Interview with Sammy Wallwork

After almost a decade of living an almost constant touring lifestyle, and some of the most legendary stories of excess in the history of the music world, Sammy Wallwork has found a very different vice these days. “I have an exercise bike that I take everywhere with me on tour,” he tells us down the phone in his trademark rasp on the eve of yet another tour.

He says this we can almost hear a million tales of touring excess flash through his mind. So we decided to dig around and get some for ourselves…
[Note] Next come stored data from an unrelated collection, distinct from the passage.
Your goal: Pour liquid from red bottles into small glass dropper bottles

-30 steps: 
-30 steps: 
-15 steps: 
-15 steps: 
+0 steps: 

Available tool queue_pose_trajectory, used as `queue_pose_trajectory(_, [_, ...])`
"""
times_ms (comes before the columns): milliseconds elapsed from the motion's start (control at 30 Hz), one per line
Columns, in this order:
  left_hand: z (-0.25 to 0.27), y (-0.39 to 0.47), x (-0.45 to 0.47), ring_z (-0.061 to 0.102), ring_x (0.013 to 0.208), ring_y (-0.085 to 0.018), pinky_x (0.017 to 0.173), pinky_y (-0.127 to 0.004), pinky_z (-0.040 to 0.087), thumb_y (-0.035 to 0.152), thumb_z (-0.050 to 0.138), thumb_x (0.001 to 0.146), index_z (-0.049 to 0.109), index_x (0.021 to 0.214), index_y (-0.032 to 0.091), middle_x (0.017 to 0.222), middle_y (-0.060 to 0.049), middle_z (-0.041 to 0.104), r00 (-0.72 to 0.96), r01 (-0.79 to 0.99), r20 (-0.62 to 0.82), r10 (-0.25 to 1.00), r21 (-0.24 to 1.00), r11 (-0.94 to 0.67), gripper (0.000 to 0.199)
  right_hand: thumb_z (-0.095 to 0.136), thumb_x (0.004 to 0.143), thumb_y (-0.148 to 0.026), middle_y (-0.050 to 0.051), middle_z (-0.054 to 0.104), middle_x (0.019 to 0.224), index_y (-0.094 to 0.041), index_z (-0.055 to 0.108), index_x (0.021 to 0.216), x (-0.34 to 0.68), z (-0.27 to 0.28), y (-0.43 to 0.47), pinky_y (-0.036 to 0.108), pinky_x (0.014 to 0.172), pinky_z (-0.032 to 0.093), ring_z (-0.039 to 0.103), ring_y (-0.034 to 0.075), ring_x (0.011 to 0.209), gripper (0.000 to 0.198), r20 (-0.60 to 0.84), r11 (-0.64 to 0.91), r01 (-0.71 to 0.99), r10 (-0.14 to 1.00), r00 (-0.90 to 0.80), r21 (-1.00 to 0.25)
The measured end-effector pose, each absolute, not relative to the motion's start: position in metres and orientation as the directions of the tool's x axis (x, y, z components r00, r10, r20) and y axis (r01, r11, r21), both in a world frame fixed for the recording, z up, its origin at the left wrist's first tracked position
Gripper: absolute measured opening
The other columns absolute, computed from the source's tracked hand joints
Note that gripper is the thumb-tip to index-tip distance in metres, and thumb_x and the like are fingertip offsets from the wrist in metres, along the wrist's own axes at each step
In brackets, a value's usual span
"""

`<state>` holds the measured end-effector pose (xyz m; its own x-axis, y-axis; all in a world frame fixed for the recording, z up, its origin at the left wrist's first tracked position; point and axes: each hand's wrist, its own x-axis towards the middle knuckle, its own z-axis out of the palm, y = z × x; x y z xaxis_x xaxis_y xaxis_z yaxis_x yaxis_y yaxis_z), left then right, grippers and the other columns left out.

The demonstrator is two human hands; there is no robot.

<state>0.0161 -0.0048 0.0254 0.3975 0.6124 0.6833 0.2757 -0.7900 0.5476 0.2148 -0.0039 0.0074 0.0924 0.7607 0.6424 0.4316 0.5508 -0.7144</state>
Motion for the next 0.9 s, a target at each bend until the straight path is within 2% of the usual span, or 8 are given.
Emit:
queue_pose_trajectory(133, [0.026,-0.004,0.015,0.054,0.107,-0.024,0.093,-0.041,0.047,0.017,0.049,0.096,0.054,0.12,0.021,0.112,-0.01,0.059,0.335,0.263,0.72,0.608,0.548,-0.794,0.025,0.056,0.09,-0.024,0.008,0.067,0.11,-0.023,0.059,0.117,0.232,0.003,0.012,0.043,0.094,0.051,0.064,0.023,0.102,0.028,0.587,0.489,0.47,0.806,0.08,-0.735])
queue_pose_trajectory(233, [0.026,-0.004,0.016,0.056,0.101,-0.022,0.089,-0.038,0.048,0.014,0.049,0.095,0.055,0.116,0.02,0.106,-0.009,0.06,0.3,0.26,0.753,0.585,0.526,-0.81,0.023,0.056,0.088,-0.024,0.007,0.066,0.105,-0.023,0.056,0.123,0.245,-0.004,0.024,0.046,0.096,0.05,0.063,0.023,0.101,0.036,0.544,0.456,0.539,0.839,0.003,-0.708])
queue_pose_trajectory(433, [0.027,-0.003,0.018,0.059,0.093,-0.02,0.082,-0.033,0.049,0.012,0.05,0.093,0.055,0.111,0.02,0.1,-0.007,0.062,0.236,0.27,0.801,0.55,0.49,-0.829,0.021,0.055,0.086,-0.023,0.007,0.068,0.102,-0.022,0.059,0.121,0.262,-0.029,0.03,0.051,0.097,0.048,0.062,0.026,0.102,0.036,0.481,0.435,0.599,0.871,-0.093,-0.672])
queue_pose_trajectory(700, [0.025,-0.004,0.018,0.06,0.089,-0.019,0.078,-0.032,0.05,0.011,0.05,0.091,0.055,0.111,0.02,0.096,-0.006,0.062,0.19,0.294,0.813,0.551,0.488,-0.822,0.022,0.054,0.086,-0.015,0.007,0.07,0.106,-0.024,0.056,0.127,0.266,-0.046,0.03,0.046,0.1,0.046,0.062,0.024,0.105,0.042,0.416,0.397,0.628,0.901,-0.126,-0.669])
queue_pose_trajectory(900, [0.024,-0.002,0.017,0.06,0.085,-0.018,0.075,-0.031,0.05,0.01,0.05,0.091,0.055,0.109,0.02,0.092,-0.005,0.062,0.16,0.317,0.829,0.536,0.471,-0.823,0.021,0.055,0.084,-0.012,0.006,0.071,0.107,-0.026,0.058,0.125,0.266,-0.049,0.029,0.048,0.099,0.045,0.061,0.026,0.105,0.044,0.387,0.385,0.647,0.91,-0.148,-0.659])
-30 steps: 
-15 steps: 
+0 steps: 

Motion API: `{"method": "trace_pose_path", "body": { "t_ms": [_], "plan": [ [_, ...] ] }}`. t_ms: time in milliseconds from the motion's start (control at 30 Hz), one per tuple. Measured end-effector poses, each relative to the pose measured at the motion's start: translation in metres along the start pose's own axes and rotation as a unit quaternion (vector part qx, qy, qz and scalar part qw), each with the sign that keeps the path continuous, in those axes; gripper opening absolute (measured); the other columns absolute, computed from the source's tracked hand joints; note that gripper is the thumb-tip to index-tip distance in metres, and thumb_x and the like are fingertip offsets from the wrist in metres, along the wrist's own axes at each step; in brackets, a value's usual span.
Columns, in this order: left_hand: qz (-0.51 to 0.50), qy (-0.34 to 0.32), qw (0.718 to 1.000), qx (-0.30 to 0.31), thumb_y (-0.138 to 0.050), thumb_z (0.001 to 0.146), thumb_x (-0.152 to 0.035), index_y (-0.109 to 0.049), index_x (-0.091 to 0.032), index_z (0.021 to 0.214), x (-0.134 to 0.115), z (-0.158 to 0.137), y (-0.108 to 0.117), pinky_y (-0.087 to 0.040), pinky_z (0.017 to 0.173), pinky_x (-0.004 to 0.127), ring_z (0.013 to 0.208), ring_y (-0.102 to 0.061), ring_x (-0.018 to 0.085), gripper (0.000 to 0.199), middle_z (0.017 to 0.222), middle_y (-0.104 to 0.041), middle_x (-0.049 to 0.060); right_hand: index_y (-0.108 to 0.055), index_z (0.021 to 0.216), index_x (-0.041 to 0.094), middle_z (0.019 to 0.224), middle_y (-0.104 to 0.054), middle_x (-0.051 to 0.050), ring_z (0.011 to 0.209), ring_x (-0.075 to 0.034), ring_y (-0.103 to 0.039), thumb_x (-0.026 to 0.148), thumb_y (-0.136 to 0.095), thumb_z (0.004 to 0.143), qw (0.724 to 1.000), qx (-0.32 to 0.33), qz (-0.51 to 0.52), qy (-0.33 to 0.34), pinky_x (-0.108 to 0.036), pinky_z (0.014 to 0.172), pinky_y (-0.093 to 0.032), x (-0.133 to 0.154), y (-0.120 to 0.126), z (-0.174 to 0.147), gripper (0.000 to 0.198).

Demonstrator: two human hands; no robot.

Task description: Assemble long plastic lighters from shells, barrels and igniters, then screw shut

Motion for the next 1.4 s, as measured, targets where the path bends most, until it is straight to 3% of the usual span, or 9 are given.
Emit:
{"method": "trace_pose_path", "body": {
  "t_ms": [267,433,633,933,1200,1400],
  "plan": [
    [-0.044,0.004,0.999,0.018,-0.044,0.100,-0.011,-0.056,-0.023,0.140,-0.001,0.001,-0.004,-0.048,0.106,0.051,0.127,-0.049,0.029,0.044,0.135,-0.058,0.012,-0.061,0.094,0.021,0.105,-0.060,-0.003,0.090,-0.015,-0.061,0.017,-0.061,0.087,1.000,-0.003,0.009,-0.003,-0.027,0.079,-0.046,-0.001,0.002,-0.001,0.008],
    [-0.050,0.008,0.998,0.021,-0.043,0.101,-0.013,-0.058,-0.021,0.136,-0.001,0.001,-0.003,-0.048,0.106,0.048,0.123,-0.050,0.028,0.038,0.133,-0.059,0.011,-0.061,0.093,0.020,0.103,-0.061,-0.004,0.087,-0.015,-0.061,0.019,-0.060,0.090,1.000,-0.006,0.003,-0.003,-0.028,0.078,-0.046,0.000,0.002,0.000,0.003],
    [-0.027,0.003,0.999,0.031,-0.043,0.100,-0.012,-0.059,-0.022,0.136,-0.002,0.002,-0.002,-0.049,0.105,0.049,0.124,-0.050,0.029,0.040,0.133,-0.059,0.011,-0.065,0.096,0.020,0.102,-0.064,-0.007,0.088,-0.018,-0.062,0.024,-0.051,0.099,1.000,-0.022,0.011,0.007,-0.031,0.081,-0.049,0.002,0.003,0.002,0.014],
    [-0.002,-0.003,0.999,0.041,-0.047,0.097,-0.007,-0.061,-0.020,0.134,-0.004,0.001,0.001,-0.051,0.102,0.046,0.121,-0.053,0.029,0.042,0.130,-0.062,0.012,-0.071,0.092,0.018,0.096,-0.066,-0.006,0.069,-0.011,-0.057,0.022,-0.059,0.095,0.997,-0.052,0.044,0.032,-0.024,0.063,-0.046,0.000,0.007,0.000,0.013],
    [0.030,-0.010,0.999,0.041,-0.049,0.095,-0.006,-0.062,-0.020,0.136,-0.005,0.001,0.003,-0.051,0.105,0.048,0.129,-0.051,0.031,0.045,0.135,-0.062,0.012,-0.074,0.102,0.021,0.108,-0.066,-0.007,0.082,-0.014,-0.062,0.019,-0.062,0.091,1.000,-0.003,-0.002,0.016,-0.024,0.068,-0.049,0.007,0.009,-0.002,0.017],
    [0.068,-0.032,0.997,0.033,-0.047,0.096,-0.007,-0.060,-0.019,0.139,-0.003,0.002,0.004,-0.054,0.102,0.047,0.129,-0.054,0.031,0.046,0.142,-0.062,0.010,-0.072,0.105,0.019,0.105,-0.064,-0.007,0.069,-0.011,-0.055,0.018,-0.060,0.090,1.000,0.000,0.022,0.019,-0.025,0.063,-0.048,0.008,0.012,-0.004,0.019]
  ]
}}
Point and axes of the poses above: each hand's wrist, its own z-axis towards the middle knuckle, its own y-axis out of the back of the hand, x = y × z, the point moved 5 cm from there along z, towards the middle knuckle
First impressions of the UK

“I lived in London for a year so I was prepared for London,” says Sammy. “I think our first show was at the Town And Country, but I was already well aware of English customs… I think I got hit by three cars in my first year of living there from looking down the wrong way of the street.”
Show-wise, we here in Britain have always been pretty good to Ministry. Following their success in America, it meant they’ve only played the more well-known venues here.
“Because our records were doing pretty well. It’s much worse in the States, and I’ve done my fair share of terrible places. How do you cope? Copious amounts of Partying. That’s my advice.”
The first time we played Nebraska we played a place that was a fried chicken restaurant. The stage was in the window, so if you were walking past on the street you could see the drummer’s head. There was no-one in the restaurant apart from an old couple eating their fried chicken, so we turned our gear around and played to the people out on the street. We gathered about 15 kids who had refused to pay to get in, and because no-one paid to get in we were given a bucket of fried chicken as our payment that night. And we had records out at this point! That was pretty weird.”
“This rumour is 100% true!” Al laughs when asked about the notorious date of the tour in the mid-90s when Sammy refused to go onstage until he had been delivered his Sunglasses. Finally arriving in front of the Nottingham crowd at 2am.
“I don’t think the venue was quite the same after that show, because the kids got pretty pissed off. I remember walking through the building having just done a shot, so I was good and high, I walked into the scene of the crowd coordinating an effort to rip the bar off the floor – they were literally ripping the whole place down. The bar was later used as a battering ram to storm the stage. It was certainly one of the top five rowdiest crowds we’ve ever had.
Sammy though, does at least own up to it being his fault. At first anyway.
“It was definitely my responsibility,” he says sheepishly. “My bad, I’ll take the rap for that one… actually, you know what, it wasn’t my fault. I believe we went on when everything else in the whole city, maybe country, had shut down. So there were some very angry people in the building. But that was rock!